Although Mitt Romney only paid an effective tax rate of 13.8 percent in 2010, a recent report shows that many corporations are paying even less. U.S. corporations only paid an average of 12.1 percent in taxes on the profits they earned inside this nation during 2011, according to statistics from the Congressional Budget Office. That’s the lowest percentage corporations have paid on profits since at least 1972, and it’s less than half of the 25.6 percent they paid on average between 1987 and 2008.

Two gay men in Cleveland who were jailed without their pants by a police officer who was their neighbor are suing the city and the police department. The men were charged with assaulting the officer but were acquitted Oct. 20 in a non-jury trial.

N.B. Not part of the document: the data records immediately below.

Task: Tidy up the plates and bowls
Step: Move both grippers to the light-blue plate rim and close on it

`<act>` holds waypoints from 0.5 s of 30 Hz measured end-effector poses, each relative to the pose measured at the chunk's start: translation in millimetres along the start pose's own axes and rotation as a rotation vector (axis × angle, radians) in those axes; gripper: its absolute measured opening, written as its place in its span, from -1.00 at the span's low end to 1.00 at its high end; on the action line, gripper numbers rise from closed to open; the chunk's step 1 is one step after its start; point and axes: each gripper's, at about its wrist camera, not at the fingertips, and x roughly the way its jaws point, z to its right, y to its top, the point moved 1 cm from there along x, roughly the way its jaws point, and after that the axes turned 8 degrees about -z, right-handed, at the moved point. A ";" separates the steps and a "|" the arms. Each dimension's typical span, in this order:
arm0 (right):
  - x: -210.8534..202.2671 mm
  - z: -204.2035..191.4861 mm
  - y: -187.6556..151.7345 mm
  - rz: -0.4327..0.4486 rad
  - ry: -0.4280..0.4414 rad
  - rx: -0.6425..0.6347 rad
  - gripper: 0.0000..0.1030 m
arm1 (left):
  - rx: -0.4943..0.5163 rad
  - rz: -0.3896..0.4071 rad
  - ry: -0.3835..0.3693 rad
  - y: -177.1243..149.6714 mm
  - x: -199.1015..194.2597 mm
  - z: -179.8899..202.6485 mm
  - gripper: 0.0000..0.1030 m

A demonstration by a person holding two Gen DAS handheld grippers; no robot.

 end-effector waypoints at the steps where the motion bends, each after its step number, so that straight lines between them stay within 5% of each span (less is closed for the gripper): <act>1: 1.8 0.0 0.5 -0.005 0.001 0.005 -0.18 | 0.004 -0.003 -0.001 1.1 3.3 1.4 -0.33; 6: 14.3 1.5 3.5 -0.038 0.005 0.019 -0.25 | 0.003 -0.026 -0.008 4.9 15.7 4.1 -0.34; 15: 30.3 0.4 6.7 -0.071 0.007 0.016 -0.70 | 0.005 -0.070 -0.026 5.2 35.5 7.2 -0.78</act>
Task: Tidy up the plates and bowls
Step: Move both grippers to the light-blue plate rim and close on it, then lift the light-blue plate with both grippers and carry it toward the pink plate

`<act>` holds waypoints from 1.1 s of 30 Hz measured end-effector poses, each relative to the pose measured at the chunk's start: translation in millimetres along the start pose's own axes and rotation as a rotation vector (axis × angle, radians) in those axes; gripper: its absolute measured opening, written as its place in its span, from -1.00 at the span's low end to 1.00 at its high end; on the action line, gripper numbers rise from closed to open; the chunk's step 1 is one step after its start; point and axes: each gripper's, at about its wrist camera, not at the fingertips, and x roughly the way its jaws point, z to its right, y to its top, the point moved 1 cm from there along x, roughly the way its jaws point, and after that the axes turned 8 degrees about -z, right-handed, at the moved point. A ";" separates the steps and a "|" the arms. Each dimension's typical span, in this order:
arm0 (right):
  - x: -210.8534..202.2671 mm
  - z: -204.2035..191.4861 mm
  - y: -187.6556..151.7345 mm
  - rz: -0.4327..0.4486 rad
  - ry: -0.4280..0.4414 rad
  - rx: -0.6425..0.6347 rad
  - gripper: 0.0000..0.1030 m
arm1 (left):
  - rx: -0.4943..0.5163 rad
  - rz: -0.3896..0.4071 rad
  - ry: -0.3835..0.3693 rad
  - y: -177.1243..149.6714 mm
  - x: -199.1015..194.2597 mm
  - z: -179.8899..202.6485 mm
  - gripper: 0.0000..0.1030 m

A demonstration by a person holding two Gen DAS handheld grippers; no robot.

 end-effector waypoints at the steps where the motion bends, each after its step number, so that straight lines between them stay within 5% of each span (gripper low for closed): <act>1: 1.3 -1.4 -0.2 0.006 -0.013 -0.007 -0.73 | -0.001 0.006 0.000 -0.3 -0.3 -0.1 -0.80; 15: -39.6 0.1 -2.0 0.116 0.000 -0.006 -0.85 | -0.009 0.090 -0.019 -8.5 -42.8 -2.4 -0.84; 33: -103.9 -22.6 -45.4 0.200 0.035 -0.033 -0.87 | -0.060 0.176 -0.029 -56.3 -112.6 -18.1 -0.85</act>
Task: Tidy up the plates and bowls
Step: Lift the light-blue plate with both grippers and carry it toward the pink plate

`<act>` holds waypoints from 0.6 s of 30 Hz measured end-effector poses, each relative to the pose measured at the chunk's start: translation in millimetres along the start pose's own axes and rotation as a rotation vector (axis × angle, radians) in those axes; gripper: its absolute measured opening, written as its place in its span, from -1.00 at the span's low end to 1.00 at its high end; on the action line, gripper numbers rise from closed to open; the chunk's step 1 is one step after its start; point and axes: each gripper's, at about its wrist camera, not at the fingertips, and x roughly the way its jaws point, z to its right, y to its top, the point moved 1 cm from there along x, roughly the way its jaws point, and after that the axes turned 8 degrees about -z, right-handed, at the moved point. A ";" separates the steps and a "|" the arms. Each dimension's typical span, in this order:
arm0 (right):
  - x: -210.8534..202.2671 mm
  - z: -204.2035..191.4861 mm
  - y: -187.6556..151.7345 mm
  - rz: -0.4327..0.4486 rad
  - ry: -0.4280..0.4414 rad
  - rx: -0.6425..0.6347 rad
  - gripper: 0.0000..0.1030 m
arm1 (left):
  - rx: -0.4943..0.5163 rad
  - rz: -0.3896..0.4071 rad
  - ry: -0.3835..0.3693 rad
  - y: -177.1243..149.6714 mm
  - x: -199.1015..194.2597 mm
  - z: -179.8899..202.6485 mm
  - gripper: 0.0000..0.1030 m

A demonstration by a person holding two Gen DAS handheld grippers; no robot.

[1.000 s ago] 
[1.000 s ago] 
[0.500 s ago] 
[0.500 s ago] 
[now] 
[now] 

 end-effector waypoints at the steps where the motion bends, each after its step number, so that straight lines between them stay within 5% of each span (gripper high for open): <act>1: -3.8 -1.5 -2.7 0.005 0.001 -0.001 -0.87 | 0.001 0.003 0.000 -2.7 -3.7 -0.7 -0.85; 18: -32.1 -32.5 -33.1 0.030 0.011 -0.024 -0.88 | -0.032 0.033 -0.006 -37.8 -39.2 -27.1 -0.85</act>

The lawsuit states the officer and his colleagues repeatedly referred to the two men as "faggots" and said "faggots don't get to wear pants to jail."

Locally, a homeless man was arrested early Sunday morning while hiding under a pew after allegedly breaking into an Avondale church and attempting to steal some items. An alarm was triggered, which alerted police to the scene. Vaughn Whitehead is scheduled to appear in court this morning.

Cincinnati City Councilwoman Laure Quinlivan is proposing a charter amendment that would change council terms from two years to four years. As part of the measure, the term-limit clock would start over for incumbents, potentially giving them extra time in office if voters approve the measure and then reelect them. Councilmen P.G. Sittenfeld and Christopher Smitherman are opposed, but it looks like Quinlivan has enough support to put the amendment on the November ballot.